There are smallmouth bass in 48 states, with just Alaska and Florida the only holdouts. You can even find ’em in unlikely places like Nevada, Texas, even Hawaii …
Sure, plenty of guys know that states like Pennsylvania, Virginia and Tennessee have so many bronzeback streams it’s hard to count them all. But a lot of smallie fans aren’t aware just how widespread the species has become across North America.
There are smallmouth bass in 48 states, with just Alaska and Florida the only holdouts. Even that tropical vacation paradise, Hawaii, has smallies in both lakes and rivers. And how about another unlikely smallmouth bass haunt, Nevada? You may envision miles of hot dry desert (or maybe miles of gambling) when you think of Nevada, but there is also some pretty good lake smallmouthing.
Then there is Texas, also well out of the smallie’s native range. But now that state’s scenic “hill country” region has plenty of bronze in at least 7 or 8 streams. One being the beautiful Blanco River with its white limestone bottom and water so clear you can sight-fish smallies from 30 feet.
Heading into the heart of Montana’s trout country, you’ll also find smallies prospering. The Flathead River (and several other western Montana rivers and lakes) holds growing numbers of smallmouth bass that are largely overlooked by native Montanans fixated on trout.

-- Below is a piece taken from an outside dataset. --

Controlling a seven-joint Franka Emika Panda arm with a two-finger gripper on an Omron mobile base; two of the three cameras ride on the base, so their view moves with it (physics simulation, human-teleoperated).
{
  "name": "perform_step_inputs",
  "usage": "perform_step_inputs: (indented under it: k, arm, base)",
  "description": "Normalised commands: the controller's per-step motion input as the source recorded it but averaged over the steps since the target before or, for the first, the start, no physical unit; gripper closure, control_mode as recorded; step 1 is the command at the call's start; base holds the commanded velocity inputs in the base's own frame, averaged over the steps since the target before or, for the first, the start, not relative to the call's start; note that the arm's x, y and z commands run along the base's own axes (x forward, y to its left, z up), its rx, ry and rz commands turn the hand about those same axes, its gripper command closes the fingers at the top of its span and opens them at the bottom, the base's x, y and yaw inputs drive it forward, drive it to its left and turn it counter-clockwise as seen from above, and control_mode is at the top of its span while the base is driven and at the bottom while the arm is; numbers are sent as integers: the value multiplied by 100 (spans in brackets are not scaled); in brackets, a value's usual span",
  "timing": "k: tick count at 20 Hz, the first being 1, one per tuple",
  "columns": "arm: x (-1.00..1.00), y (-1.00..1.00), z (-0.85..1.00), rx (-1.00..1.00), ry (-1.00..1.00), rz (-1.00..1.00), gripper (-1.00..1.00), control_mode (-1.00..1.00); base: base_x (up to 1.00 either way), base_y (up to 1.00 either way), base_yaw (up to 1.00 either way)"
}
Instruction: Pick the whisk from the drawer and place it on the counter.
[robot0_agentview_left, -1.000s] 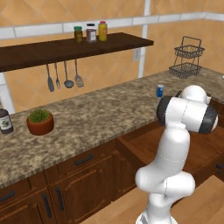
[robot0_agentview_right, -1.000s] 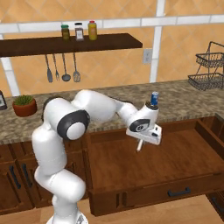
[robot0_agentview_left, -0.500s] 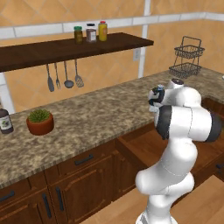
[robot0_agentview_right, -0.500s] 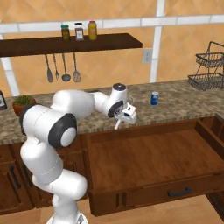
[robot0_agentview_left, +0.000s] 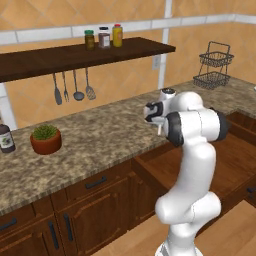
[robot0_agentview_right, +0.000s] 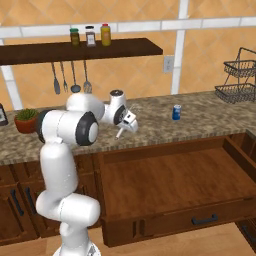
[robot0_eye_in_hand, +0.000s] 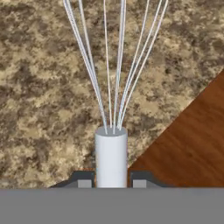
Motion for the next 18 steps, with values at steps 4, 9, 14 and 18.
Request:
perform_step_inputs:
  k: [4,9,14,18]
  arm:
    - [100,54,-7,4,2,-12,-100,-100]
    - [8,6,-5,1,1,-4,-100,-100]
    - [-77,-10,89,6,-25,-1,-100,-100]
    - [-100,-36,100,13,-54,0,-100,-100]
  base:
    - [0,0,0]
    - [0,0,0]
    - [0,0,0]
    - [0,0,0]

And we should never forget about our northern neighbor, Canada. Vancouver Island, off Canada’s Pacific coast, is about as far outside the species’ original waters as you’ll find. But here, too, bronze battlers swim.

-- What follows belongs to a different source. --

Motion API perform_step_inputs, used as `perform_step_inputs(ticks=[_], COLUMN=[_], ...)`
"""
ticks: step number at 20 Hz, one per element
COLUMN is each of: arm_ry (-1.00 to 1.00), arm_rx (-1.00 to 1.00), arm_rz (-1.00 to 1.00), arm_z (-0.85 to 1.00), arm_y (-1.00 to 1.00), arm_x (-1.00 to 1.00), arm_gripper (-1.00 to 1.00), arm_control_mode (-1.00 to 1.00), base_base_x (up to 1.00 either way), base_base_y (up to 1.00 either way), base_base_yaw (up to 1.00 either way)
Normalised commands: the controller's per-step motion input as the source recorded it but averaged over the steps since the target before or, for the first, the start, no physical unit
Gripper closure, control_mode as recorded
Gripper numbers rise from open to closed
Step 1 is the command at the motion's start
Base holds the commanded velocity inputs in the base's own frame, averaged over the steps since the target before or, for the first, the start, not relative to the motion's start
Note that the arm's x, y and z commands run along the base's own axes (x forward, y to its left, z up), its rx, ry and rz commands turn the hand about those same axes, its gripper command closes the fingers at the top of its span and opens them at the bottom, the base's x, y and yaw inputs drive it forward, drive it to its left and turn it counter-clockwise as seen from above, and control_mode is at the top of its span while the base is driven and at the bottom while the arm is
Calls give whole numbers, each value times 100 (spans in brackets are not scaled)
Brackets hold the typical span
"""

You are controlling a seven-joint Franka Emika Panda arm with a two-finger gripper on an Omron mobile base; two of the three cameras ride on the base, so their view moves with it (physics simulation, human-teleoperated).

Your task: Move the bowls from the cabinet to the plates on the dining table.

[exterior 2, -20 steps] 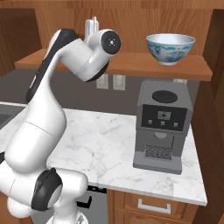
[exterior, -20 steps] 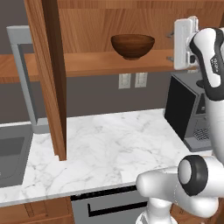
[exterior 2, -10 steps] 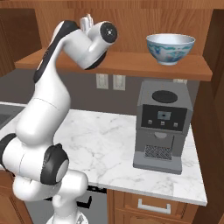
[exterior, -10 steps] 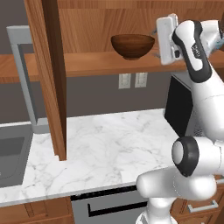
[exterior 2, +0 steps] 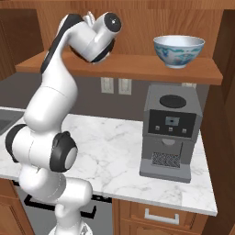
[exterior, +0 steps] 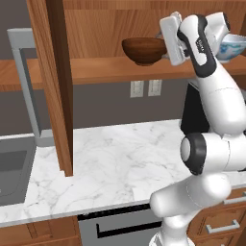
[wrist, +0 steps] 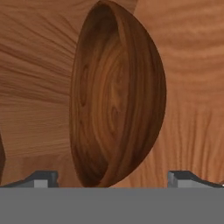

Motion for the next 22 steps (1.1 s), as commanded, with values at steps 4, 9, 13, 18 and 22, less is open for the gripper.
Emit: perform_step_inputs(ticks=[4, 9, 13, 18, 22], arm_ry=[0, 0, 0, 0, 0], arm_rx=[0, -3, -9, -11, -11], arm_rz=[0, -1, -1, -1, -2], arm_z=[0, -6, -15, -16, -14], arm_y=[0, 0, 0, 0, 0], arm_x=[0, 0, 8, 19, 34], arm_gripper=[-100, -100, -100, -100, -100], arm_control_mode=[-100, -100, -100, -100, -100], base_base_x=[0, 0, 0, 0, 0], base_base_y=[0, 0, 0, 0, 0], base_base_yaw=[0, 0, 0, 0, 0])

Even farther north, you will now find plenty of bronzebacks in giant Lac Seul Lake in northwest Ontario. Lac Seul is far north of the US border, but as the climate warms smallmouth, do better and better in this once-icy 75-mile long lake.
The Super South
Don’t want to travel north? How about heading deep into Dixie? Augusta, Georgia isn’t just the site of a famous golf tournament. Lately smallies are showing up in the Savannah River right in middle of this southern city. And across the state line in South Carolina, you’ll find an excellent smallmouth bass fishery in the Broad River, in the middle of a state most associate only with bigmouth bass.
I could go on, but you get the point.
The hardy smallmouth bass has managed to spread, and often prosper, across a huge swath of our continent. And they’ve done this on the cheap. A state fish department or private party plants a few smallies into a lake or stream and hopes for the best.

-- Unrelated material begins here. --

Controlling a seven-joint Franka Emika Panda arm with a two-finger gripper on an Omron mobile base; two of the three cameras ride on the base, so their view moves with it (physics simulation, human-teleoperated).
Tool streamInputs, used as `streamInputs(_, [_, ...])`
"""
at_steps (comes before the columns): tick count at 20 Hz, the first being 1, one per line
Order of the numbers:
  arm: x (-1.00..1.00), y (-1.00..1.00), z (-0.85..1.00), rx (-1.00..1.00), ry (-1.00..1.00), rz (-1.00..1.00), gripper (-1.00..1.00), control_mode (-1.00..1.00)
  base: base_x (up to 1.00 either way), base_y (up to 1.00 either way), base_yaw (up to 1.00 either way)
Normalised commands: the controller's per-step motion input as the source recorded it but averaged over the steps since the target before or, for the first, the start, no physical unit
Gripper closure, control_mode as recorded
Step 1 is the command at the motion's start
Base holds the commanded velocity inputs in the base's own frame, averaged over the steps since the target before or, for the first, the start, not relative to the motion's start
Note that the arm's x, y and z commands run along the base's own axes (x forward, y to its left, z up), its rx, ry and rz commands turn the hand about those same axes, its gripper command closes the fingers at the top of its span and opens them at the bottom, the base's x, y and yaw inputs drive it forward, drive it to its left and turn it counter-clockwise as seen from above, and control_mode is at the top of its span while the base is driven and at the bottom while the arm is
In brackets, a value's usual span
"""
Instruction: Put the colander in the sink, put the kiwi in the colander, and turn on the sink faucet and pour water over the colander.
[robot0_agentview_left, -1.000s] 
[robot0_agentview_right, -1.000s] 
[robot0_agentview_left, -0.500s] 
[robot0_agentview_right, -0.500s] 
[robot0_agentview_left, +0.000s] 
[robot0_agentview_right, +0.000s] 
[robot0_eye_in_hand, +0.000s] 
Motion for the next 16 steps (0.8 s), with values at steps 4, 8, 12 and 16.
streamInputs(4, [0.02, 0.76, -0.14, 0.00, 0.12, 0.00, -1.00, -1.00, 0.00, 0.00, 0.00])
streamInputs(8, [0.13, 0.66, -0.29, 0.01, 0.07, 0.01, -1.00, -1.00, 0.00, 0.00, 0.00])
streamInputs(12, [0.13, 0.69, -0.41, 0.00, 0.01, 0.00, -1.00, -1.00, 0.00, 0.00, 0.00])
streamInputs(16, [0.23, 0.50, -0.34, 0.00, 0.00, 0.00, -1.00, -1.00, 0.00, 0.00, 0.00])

Sometimes it doesn’t even take that much effort. The fish simply move up river, then into a tributary and maybe into a connecting lake– perhaps moving a hundred miles, all on their own. And these smallmouth bass expansions have cost only a tiny fraction as much as the massive trout introductions and ongoing stockings that have taken place the past century.
Does this mean smallies are truly the fish of the new Millennia? History will have to judge that.
I do know one thing for certain– now is the prime time to do more traveling for smallmouth.
Sure, your local creek is handy, but there is a wide world of wonderful water out there for you to explore and enjoy.